Isomorphic MVC (IMVC): A Unified Front‑End Architecture for Server‑Side and Client‑Side Rendering

This talk explains why traditional front‑end MVC frameworks like Backbone are being replaced by MVVM/Flux and how extending the MVC idea to the controller layer yields an upgraded architecture called IMVC (Isomorphic MVC), which allows the same code to run on both Node.js servers and browsers.

1. What is isomorphic? The term means "same shape" and originally describes a mathematical mapping that preserves structure. In computing it refers to code that can be executed unchanged in both environments.

Two kinds of isomorphic JavaScript exist:

Content isomorphism : identical functions run on server and client, e.g., function add(a, b) { return a + b; } .

Form isomorphism : parts of the code are environment‑specific, such as conditional branches guarded by if (isServer) { /* server logic */ } else { /* client logic */ } . Packages that claim to be isomorphic often use this form, which can increase bundle size.

Isomorphism is not a binary property but a spectrum; developers can choose the depth of sharing.
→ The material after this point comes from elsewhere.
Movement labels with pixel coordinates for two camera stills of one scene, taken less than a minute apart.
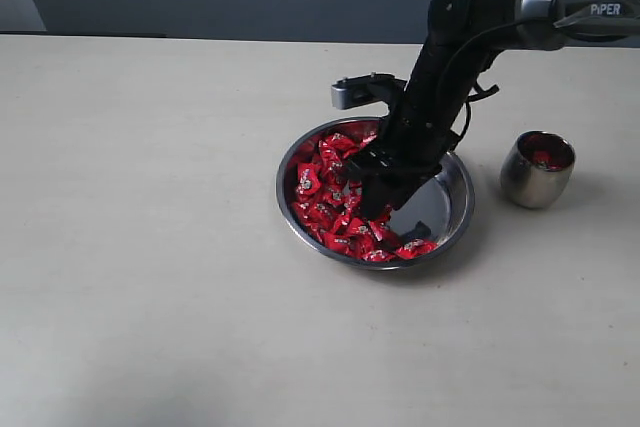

2. Value of isomorphism includes SEO‑friendly server‑rendered HTML, faster first‑paint via SSR, and reduced code duplication, improving maintainability.

3. Implementation strategy (IMVC)

Only share code in the intersection of server and client (HTML rendering and data fetching).

Two approaches: directly reuse isomorphic code, or wrap non‑isomorphic parts as form‑isomorphic.

Examples: obtaining the User‑Agent string on the server with req.get('user-agent') and exposing a getUserAgent() helper; handling cookies similarly.

Redirect handling abstracts server 302, client location.href , and history.pushState into a unified redirect(url, context) function.

4. IMVC architecture

The framework introduces a Controller class (OOP) that connects Model, View, History, and other services. A typical controller looks like:

class MyController extends BaseController {
  requireLogin = true;
  View = MyView;
  initialState = { count: 0 };
  actions = actions;
  handleIncre = () => {
    const { history, store, fetch, location, context } = this;
    store.actions.INCREMENT();
  };
  async shouldComponentCreate() { /* auth */ }
  async componentWillCreate() { /* fetch first‑screen data */ }
  componentDidMount() { /* fetch later data */ }
  pageWillLeave() { /* cleanup before navigation */ }
  windowWillUnload() { /* cleanup before tab close */ }
}

The controller is instantiated with newController(location, context) , its init() method returns a view instance, and a view‑engine renders the result to HTML (server) or DOM (client).

5. create‑app library provides a thin wrapper around history , path-to-regexp , and a custom controller loader. Configuration example:

const app = createApp({
  type: 'createHistory',
  container: '#root',
  context: { isClient: true, isServer: false, ...injectFeatures },
  loader: webpackLoader,
  routes: routes,
  viewEngine: ReactDOM
});
app.start();

Server entry uses the same configuration but with loader: commonjsLoader and viewEngine: ReactDOMServer . A minimal server‑side rendering handler:

router.get('*', async (req, res, next) => {
  try {
    const { content } = await app.render(req.url, serverContext);
    res.render('layout', { content });
  } catch (e) { next(e); }
});

6. Relite – a lightweight Redux alternative

Relite merges action types, creators, and reducers, auto‑binds actions, and supports async actions via async/await . Example store definition:

let EXEC_BY = (state, input) => {
  let value = parseFloat(input, 10);
  return isNaN(value) ? state : { ...state, count: state.count + value };
};
let EXEC_ASYNC = async (state, input) => {
  await delay(1000);
  return EXEC_BY(state, input);
};
let store = createStore({ EXEC_BY, EXEC_ASYNC }, { count: 0 });

Relite enforces pure functions and immutable state, and can be extended with a recorder plugin for time‑travel debugging.

7. Engineering tooling includes Node.js, Express, Babel, Webpack, Standard.js, Prettier, Mocha, and scripts for hot‑module replacement, CSS on‑demand loading, code splitting, asset hashing, and CLI task orchestration.

Conclusion

IMVC has been proven in practice to deliver a high‑completion‑rate isomorphic solution that improves developer experience and performance, and the team plans to continue evolving the approach.